Work required:
Repeat the listing below exactly.

Information shown:
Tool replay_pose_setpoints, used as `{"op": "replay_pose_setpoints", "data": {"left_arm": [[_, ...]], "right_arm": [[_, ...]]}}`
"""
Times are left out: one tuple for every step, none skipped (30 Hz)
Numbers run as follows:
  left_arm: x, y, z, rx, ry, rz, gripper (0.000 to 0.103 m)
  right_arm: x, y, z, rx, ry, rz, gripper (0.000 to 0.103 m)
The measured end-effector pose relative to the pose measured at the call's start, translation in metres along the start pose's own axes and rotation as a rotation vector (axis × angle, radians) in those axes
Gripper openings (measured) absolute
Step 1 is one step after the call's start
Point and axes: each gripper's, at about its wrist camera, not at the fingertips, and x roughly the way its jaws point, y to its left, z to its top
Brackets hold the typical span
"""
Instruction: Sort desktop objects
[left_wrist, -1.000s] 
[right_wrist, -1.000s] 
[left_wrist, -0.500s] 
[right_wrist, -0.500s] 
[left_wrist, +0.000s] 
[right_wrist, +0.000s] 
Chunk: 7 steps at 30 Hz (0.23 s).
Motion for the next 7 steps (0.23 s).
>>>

Answer for this exercise:
Tool replay_pose_setpoints, used as `{"op": "replay_pose_setpoints", "data": {"left_arm": [[_, ...]], "right_arm": [[_, ...]]}}`
"""
Times are left out: one tuple for every step, none skipped (30 Hz)
Numbers run as follows:
  left_arm: x, y, z, rx, ry, rz, gripper (0.000 to 0.103 m)
  right_arm: x, y, z, rx, ry, rz, gripper (0.000 to 0.103 m)
The measured end-effector pose relative to the pose measured at the call's start, translation in metres along the start pose's own axes and rotation as a rotation vector (axis × angle, radians) in those axes
Gripper openings (measured) absolute
Step 1 is one step after the call's start
Point and axes: each gripper's, at about its wrist camera, not at the fingertips, and x roughly the way its jaws point, y to its left, z to its top
Brackets hold the typical span
"""
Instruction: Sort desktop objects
[left_wrist, -1.000s] 
[right_wrist, -1.000s] 
[left_wrist, -0.500s] 
[right_wrist, -0.500s] 
[left_wrist, +0.000s] 
[right_wrist, +0.000s] 
Chunk: 7 steps at 30 Hz (0.23 s).
Motion for the next 7 steps (0.23 s).
>>>

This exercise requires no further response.